Problem. Each line of the entries below that holds "base" is needed, copied in full.

Stored data entries:
----------
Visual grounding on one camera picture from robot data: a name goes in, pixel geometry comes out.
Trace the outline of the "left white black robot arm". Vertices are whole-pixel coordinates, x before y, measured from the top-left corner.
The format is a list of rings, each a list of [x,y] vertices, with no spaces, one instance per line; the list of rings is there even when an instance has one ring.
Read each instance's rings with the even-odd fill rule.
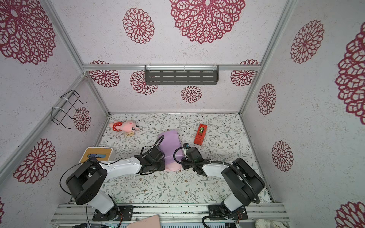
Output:
[[[116,177],[139,174],[149,175],[165,170],[165,153],[160,149],[164,136],[152,148],[129,159],[101,162],[89,158],[76,164],[77,169],[66,179],[65,185],[76,204],[90,205],[102,214],[118,214],[119,208],[113,198],[102,192],[105,181]]]

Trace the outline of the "pink wrapping paper sheet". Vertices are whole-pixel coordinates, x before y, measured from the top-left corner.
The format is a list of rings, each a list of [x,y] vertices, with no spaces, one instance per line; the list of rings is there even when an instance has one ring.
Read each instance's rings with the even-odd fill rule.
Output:
[[[165,154],[165,171],[177,172],[182,169],[182,166],[178,164],[173,157],[175,150],[181,147],[177,130],[170,130],[158,135],[158,138],[164,136],[159,148]]]

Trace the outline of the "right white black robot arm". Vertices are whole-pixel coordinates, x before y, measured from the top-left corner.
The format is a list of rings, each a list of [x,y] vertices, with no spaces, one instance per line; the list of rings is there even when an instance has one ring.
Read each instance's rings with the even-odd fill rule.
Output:
[[[232,212],[251,203],[260,203],[259,193],[265,188],[265,182],[243,159],[237,158],[233,162],[204,159],[196,147],[187,143],[174,151],[173,159],[183,169],[226,181],[232,193],[222,202],[223,211]]]

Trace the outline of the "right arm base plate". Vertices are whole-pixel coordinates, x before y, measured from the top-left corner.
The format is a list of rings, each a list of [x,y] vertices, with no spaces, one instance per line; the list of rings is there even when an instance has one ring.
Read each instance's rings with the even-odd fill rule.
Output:
[[[244,206],[230,211],[225,205],[210,204],[208,205],[210,220],[247,220],[248,214]]]

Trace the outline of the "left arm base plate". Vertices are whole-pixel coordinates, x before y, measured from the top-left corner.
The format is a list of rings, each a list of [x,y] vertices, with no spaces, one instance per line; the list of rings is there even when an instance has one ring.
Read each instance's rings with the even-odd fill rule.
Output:
[[[133,206],[114,206],[110,211],[103,214],[98,209],[95,210],[93,221],[131,221]]]
----------
Result for this task.
Trace the outline of the "right arm base plate". Vertices are whole-pixel coordinates, x before y, measured from the top-left corner.
Trace the outline of the "left arm base plate". Vertices are whole-pixel coordinates, x before y, measured from the top-left corner.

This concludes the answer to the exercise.